§ DATA SECTION
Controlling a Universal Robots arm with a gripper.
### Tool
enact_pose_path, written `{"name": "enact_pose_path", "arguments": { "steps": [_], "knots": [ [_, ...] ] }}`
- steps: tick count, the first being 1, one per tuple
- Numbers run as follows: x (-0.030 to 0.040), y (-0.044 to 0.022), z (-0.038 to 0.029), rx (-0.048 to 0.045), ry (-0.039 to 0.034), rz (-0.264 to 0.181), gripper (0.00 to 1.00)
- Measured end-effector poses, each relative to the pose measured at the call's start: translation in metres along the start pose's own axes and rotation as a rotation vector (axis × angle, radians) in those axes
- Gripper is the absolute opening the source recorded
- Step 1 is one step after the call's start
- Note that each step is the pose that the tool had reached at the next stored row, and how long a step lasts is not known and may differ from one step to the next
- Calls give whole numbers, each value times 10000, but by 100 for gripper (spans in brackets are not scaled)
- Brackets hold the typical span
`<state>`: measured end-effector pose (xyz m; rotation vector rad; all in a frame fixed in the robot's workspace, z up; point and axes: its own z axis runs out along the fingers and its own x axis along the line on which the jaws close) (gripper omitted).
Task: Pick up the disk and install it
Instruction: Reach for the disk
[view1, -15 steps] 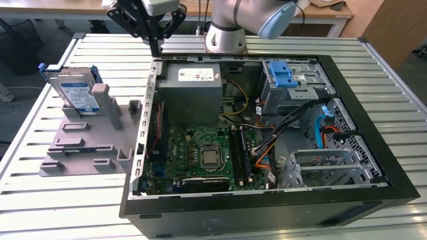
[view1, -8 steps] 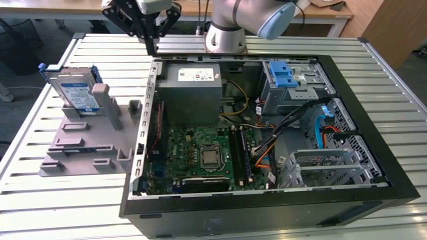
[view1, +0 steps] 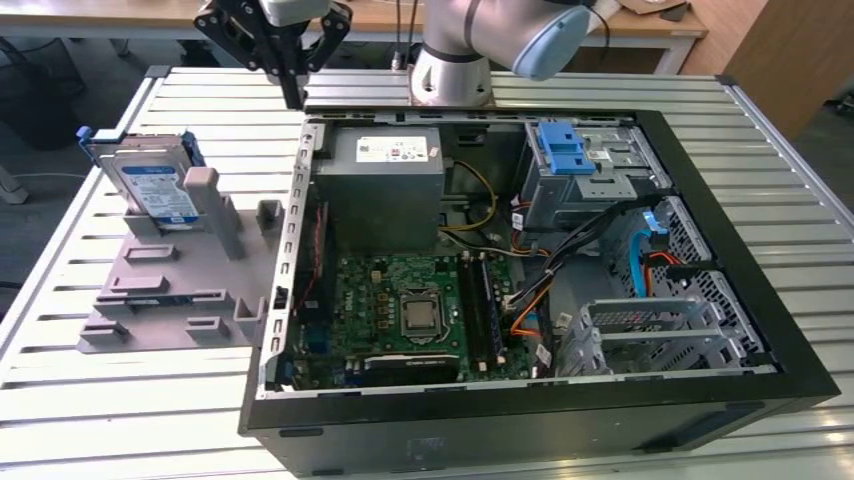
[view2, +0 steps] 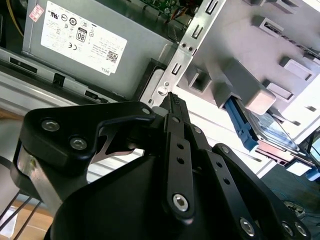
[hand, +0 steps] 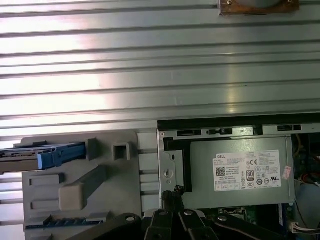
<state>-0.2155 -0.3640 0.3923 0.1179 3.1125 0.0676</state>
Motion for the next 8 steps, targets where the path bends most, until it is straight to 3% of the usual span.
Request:
{"name": "enact_pose_path", "arguments": {
  "steps": [8],
  "knots": [
    [91,26,2,0,0,1,11]
  ]
}}
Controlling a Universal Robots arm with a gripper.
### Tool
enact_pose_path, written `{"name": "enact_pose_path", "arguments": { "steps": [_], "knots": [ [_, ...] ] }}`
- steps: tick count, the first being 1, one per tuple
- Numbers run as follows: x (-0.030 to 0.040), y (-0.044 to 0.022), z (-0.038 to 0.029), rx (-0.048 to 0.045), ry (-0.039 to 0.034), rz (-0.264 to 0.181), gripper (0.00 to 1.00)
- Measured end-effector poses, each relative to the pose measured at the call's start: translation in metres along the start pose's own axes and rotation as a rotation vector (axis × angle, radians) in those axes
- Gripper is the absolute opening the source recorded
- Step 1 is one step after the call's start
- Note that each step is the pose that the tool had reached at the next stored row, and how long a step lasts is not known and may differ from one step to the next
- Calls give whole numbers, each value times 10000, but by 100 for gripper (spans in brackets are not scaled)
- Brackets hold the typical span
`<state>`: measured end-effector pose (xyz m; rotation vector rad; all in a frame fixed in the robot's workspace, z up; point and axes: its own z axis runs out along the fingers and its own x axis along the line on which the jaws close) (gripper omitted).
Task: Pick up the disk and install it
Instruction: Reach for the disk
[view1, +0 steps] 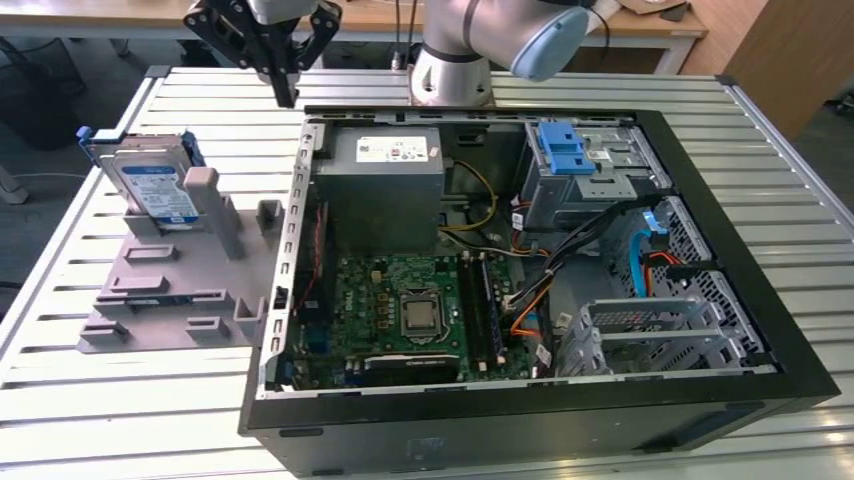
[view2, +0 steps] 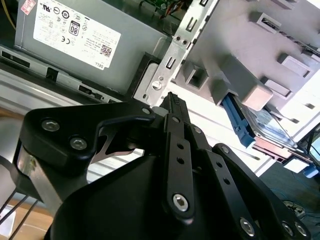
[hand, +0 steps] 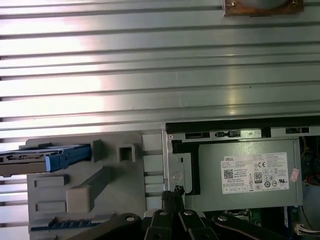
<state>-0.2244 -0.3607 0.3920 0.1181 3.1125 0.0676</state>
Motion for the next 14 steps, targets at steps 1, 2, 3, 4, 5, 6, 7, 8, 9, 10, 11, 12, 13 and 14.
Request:
{"name": "enact_pose_path", "arguments": {
  "steps": [1,2,3,4,5,6,7,8,9,10,11,12,13,14],
  "knots": [
    [12,3,0,1,0,0,11],
    [26,6,1,-1,-1,-1,11],
    [38,9,1,0,0,-1,11],
    [50,12,1,0,0,-1,11],
    [62,15,1,0,0,-1,11],
    [74,17,1,0,0,-1,11],
    [86,19,2,0,0,-1,11],
    [98,21,2,0,0,-1,11],
    [110,24,2,0,0,-1,11],
    [122,26,2,0,-1,0,11],
    [134,27,2,0,0,0,11],
    [147,29,2,0,0,0,11],
    [162,30,3,0,-1,0,11],
    [176,31,2,0,0,0,11]
  ]
}}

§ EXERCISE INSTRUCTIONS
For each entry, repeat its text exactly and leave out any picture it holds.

§ EXPECTED OUTPUT
Controlling a Universal Robots arm with a gripper.
### Tool
enact_pose_path, written `{"name": "enact_pose_path", "arguments": { "steps": [_], "knots": [ [_, ...] ] }}`
- steps: tick count, the first being 1, one per tuple
- Numbers run as follows: x (-0.030 to 0.040), y (-0.044 to 0.022), z (-0.038 to 0.029), rx (-0.048 to 0.045), ry (-0.039 to 0.034), rz (-0.264 to 0.181), gripper (0.00 to 1.00)
- Measured end-effector poses, each relative to the pose measured at the call's start: translation in metres along the start pose's own axes and rotation as a rotation vector (axis × angle, radians) in those axes
- Gripper is the absolute opening the source recorded
- Step 1 is one step after the call's start
- Note that each step is the pose that the tool had reached at the next stored row, and how long a step lasts is not known and may differ from one step to the next
- Calls give whole numbers, each value times 10000, but by 100 for gripper (spans in brackets are not scaled)
- Brackets hold the typical span
`<state>`: measured end-effector pose (xyz m; rotation vector rad; all in a frame fixed in the robot's workspace, z up; point and axes: its own z axis runs out along the fingers and its own x axis along the line on which the jaws close) (gripper omitted).
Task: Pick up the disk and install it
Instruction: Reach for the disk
[view1, -15 steps] 
[view1, -8 steps] 
[view1, +0 steps] 
[view2, +0 steps] 
[hand, +0 steps] 
<state>-0.2155 -0.3640 0.3923 0.1179 3.1125 0.0676</state>
Motion for the next 8 steps, targets where the path bends most, until it is straight to 3% of the usual span.
Request:
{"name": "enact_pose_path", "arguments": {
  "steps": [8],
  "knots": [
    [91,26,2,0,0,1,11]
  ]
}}
Controlling a Universal Robots arm with a gripper.
### Tool
enact_pose_path, written `{"name": "enact_pose_path", "arguments": { "steps": [_], "knots": [ [_, ...] ] }}`
- steps: tick count, the first being 1, one per tuple
- Numbers run as follows: x (-0.030 to 0.040), y (-0.044 to 0.022), z (-0.038 to 0.029), rx (-0.048 to 0.045), ry (-0.039 to 0.034), rz (-0.264 to 0.181), gripper (0.00 to 1.00)
- Measured end-effector poses, each relative to the pose measured at the call's start: translation in metres along the start pose's own axes and rotation as a rotation vector (axis × angle, radians) in those axes
- Gripper is the absolute opening the source recorded
- Step 1 is one step after the call's start
- Note that each step is the pose that the tool had reached at the next stored row, and how long a step lasts is not known and may differ from one step to the next
- Calls give whole numbers, each value times 10000, but by 100 for gripper (spans in brackets are not scaled)
- Brackets hold the typical span
`<state>`: measured end-effector pose (xyz m; rotation vector rad; all in a frame fixed in the robot's workspace, z up; point and axes: its own z axis runs out along the fingers and its own x axis along the line on which the jaws close) (gripper omitted).
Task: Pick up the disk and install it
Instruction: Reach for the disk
[view1, +0 steps] 
[view2, +0 steps] 
[hand, +0 steps] 
<state>-0.2244 -0.3607 0.3920 0.1181 3.1125 0.0676</state>
Motion for the next 14 steps, targets at steps 1, 2, 3, 4, 5, 6, 7, 8, 9, 10, 11, 12, 13 and 14.
Request:
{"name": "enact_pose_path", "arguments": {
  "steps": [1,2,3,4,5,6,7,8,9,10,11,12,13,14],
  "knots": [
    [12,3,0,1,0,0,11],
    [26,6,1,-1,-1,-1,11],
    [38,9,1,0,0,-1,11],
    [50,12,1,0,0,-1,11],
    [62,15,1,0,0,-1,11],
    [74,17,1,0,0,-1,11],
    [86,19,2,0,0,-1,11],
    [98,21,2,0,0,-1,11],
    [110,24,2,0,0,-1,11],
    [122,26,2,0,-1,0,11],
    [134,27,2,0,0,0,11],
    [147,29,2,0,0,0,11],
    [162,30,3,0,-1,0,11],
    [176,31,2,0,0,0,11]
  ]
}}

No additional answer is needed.